Regarding other companies...I'm long in GE right now, despite their recent slashing of the dividend by 68%. I actually think that GE is one of the more responsible corporations, because they are doing everything they can to preserve capital so as to maintain their AAA credit rating. It's painful for me as a shareholder to have a dividend cut, but I think it's the lesser of evils (dividend cut versus long-term sustainability). Similarly, I expect many DOW and S&P companies to trim dividends...I've alread seen this trend happen in dividend yields that were over-valued relative to market-caps...

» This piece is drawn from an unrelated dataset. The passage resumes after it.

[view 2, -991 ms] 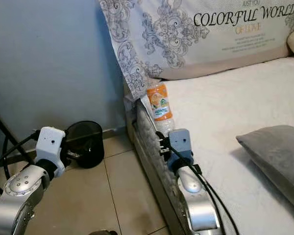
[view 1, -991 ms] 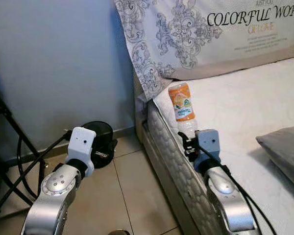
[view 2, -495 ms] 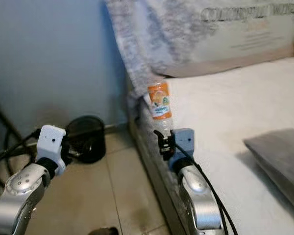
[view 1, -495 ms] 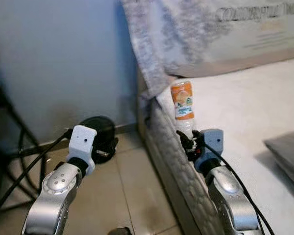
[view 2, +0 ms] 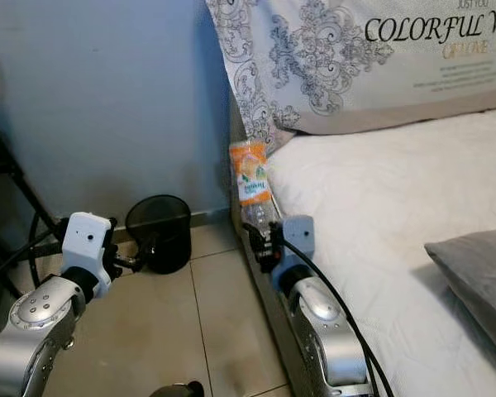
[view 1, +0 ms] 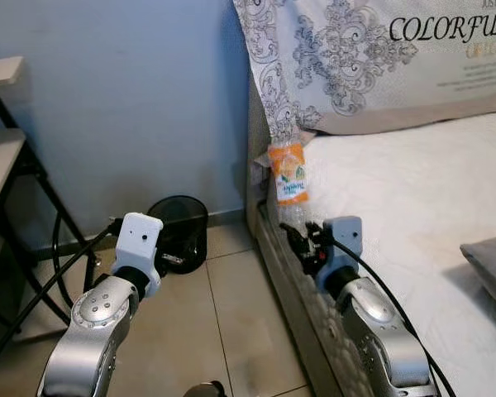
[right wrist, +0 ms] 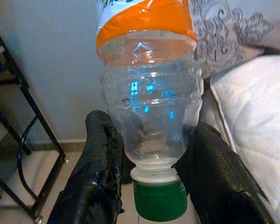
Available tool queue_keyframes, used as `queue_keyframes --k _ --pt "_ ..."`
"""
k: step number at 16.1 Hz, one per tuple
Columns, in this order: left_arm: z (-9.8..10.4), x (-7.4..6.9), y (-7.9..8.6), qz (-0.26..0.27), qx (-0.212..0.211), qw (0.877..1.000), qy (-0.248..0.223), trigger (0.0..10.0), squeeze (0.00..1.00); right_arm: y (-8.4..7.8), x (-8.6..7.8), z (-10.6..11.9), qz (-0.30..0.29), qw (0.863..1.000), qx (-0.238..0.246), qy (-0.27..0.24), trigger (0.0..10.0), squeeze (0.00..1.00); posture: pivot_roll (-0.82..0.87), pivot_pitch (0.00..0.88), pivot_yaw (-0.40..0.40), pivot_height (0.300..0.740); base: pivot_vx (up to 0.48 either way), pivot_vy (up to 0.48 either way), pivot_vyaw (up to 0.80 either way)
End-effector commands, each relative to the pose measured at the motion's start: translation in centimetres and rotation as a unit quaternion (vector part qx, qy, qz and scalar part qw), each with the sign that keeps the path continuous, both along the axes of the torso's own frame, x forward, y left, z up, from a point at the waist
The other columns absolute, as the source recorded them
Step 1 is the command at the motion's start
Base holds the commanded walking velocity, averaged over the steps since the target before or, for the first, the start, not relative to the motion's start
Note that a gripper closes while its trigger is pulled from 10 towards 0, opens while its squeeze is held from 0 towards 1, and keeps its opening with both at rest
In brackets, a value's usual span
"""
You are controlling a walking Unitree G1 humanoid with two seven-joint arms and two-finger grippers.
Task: Clean up the room
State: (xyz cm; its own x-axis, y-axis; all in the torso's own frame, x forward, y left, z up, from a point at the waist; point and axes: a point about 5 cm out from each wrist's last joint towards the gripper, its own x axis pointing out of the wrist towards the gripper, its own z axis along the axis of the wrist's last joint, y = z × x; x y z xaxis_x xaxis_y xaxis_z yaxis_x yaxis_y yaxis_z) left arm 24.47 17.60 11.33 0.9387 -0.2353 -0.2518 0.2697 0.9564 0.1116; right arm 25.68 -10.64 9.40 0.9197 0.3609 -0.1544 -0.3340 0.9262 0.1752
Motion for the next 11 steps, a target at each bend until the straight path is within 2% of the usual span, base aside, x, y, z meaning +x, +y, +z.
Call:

That said, I still think this is a GREAT market to play. I'm not going to begin to call bottom...I have no idea where it will be! But one hedged way to nibble at the bottom is to assume long plays in stock that you suspect will drop further (but remain strong in the OVERALL economy). At the same time, sell a bear-call set of options which will create a vertical credit spread. If the stock continues to drop, you have the vertical credit spread that is created by the options to partially offset losses. Thus, equity losses is minimized. If the equity moves against bearish sentiments, well...You have the benefit of increased appreciation in the equity! Meanwhile, the (non-bearish) gains begin to cancel out the vertical credit of the options. It's a very hedged way of testing bottom...The biggest negative is that you have three brokerage fees for every position, as opposed to one for a naked position. I wouldn't begin to recommend this strategy in just any market, but in a market where we are questioning bottom, and nibbling on stocks which might fall further...I think the long/bear-call-credit-spread options is a sensible way to hedge market movements while increasing exposure to stocks which you think are good for the very long!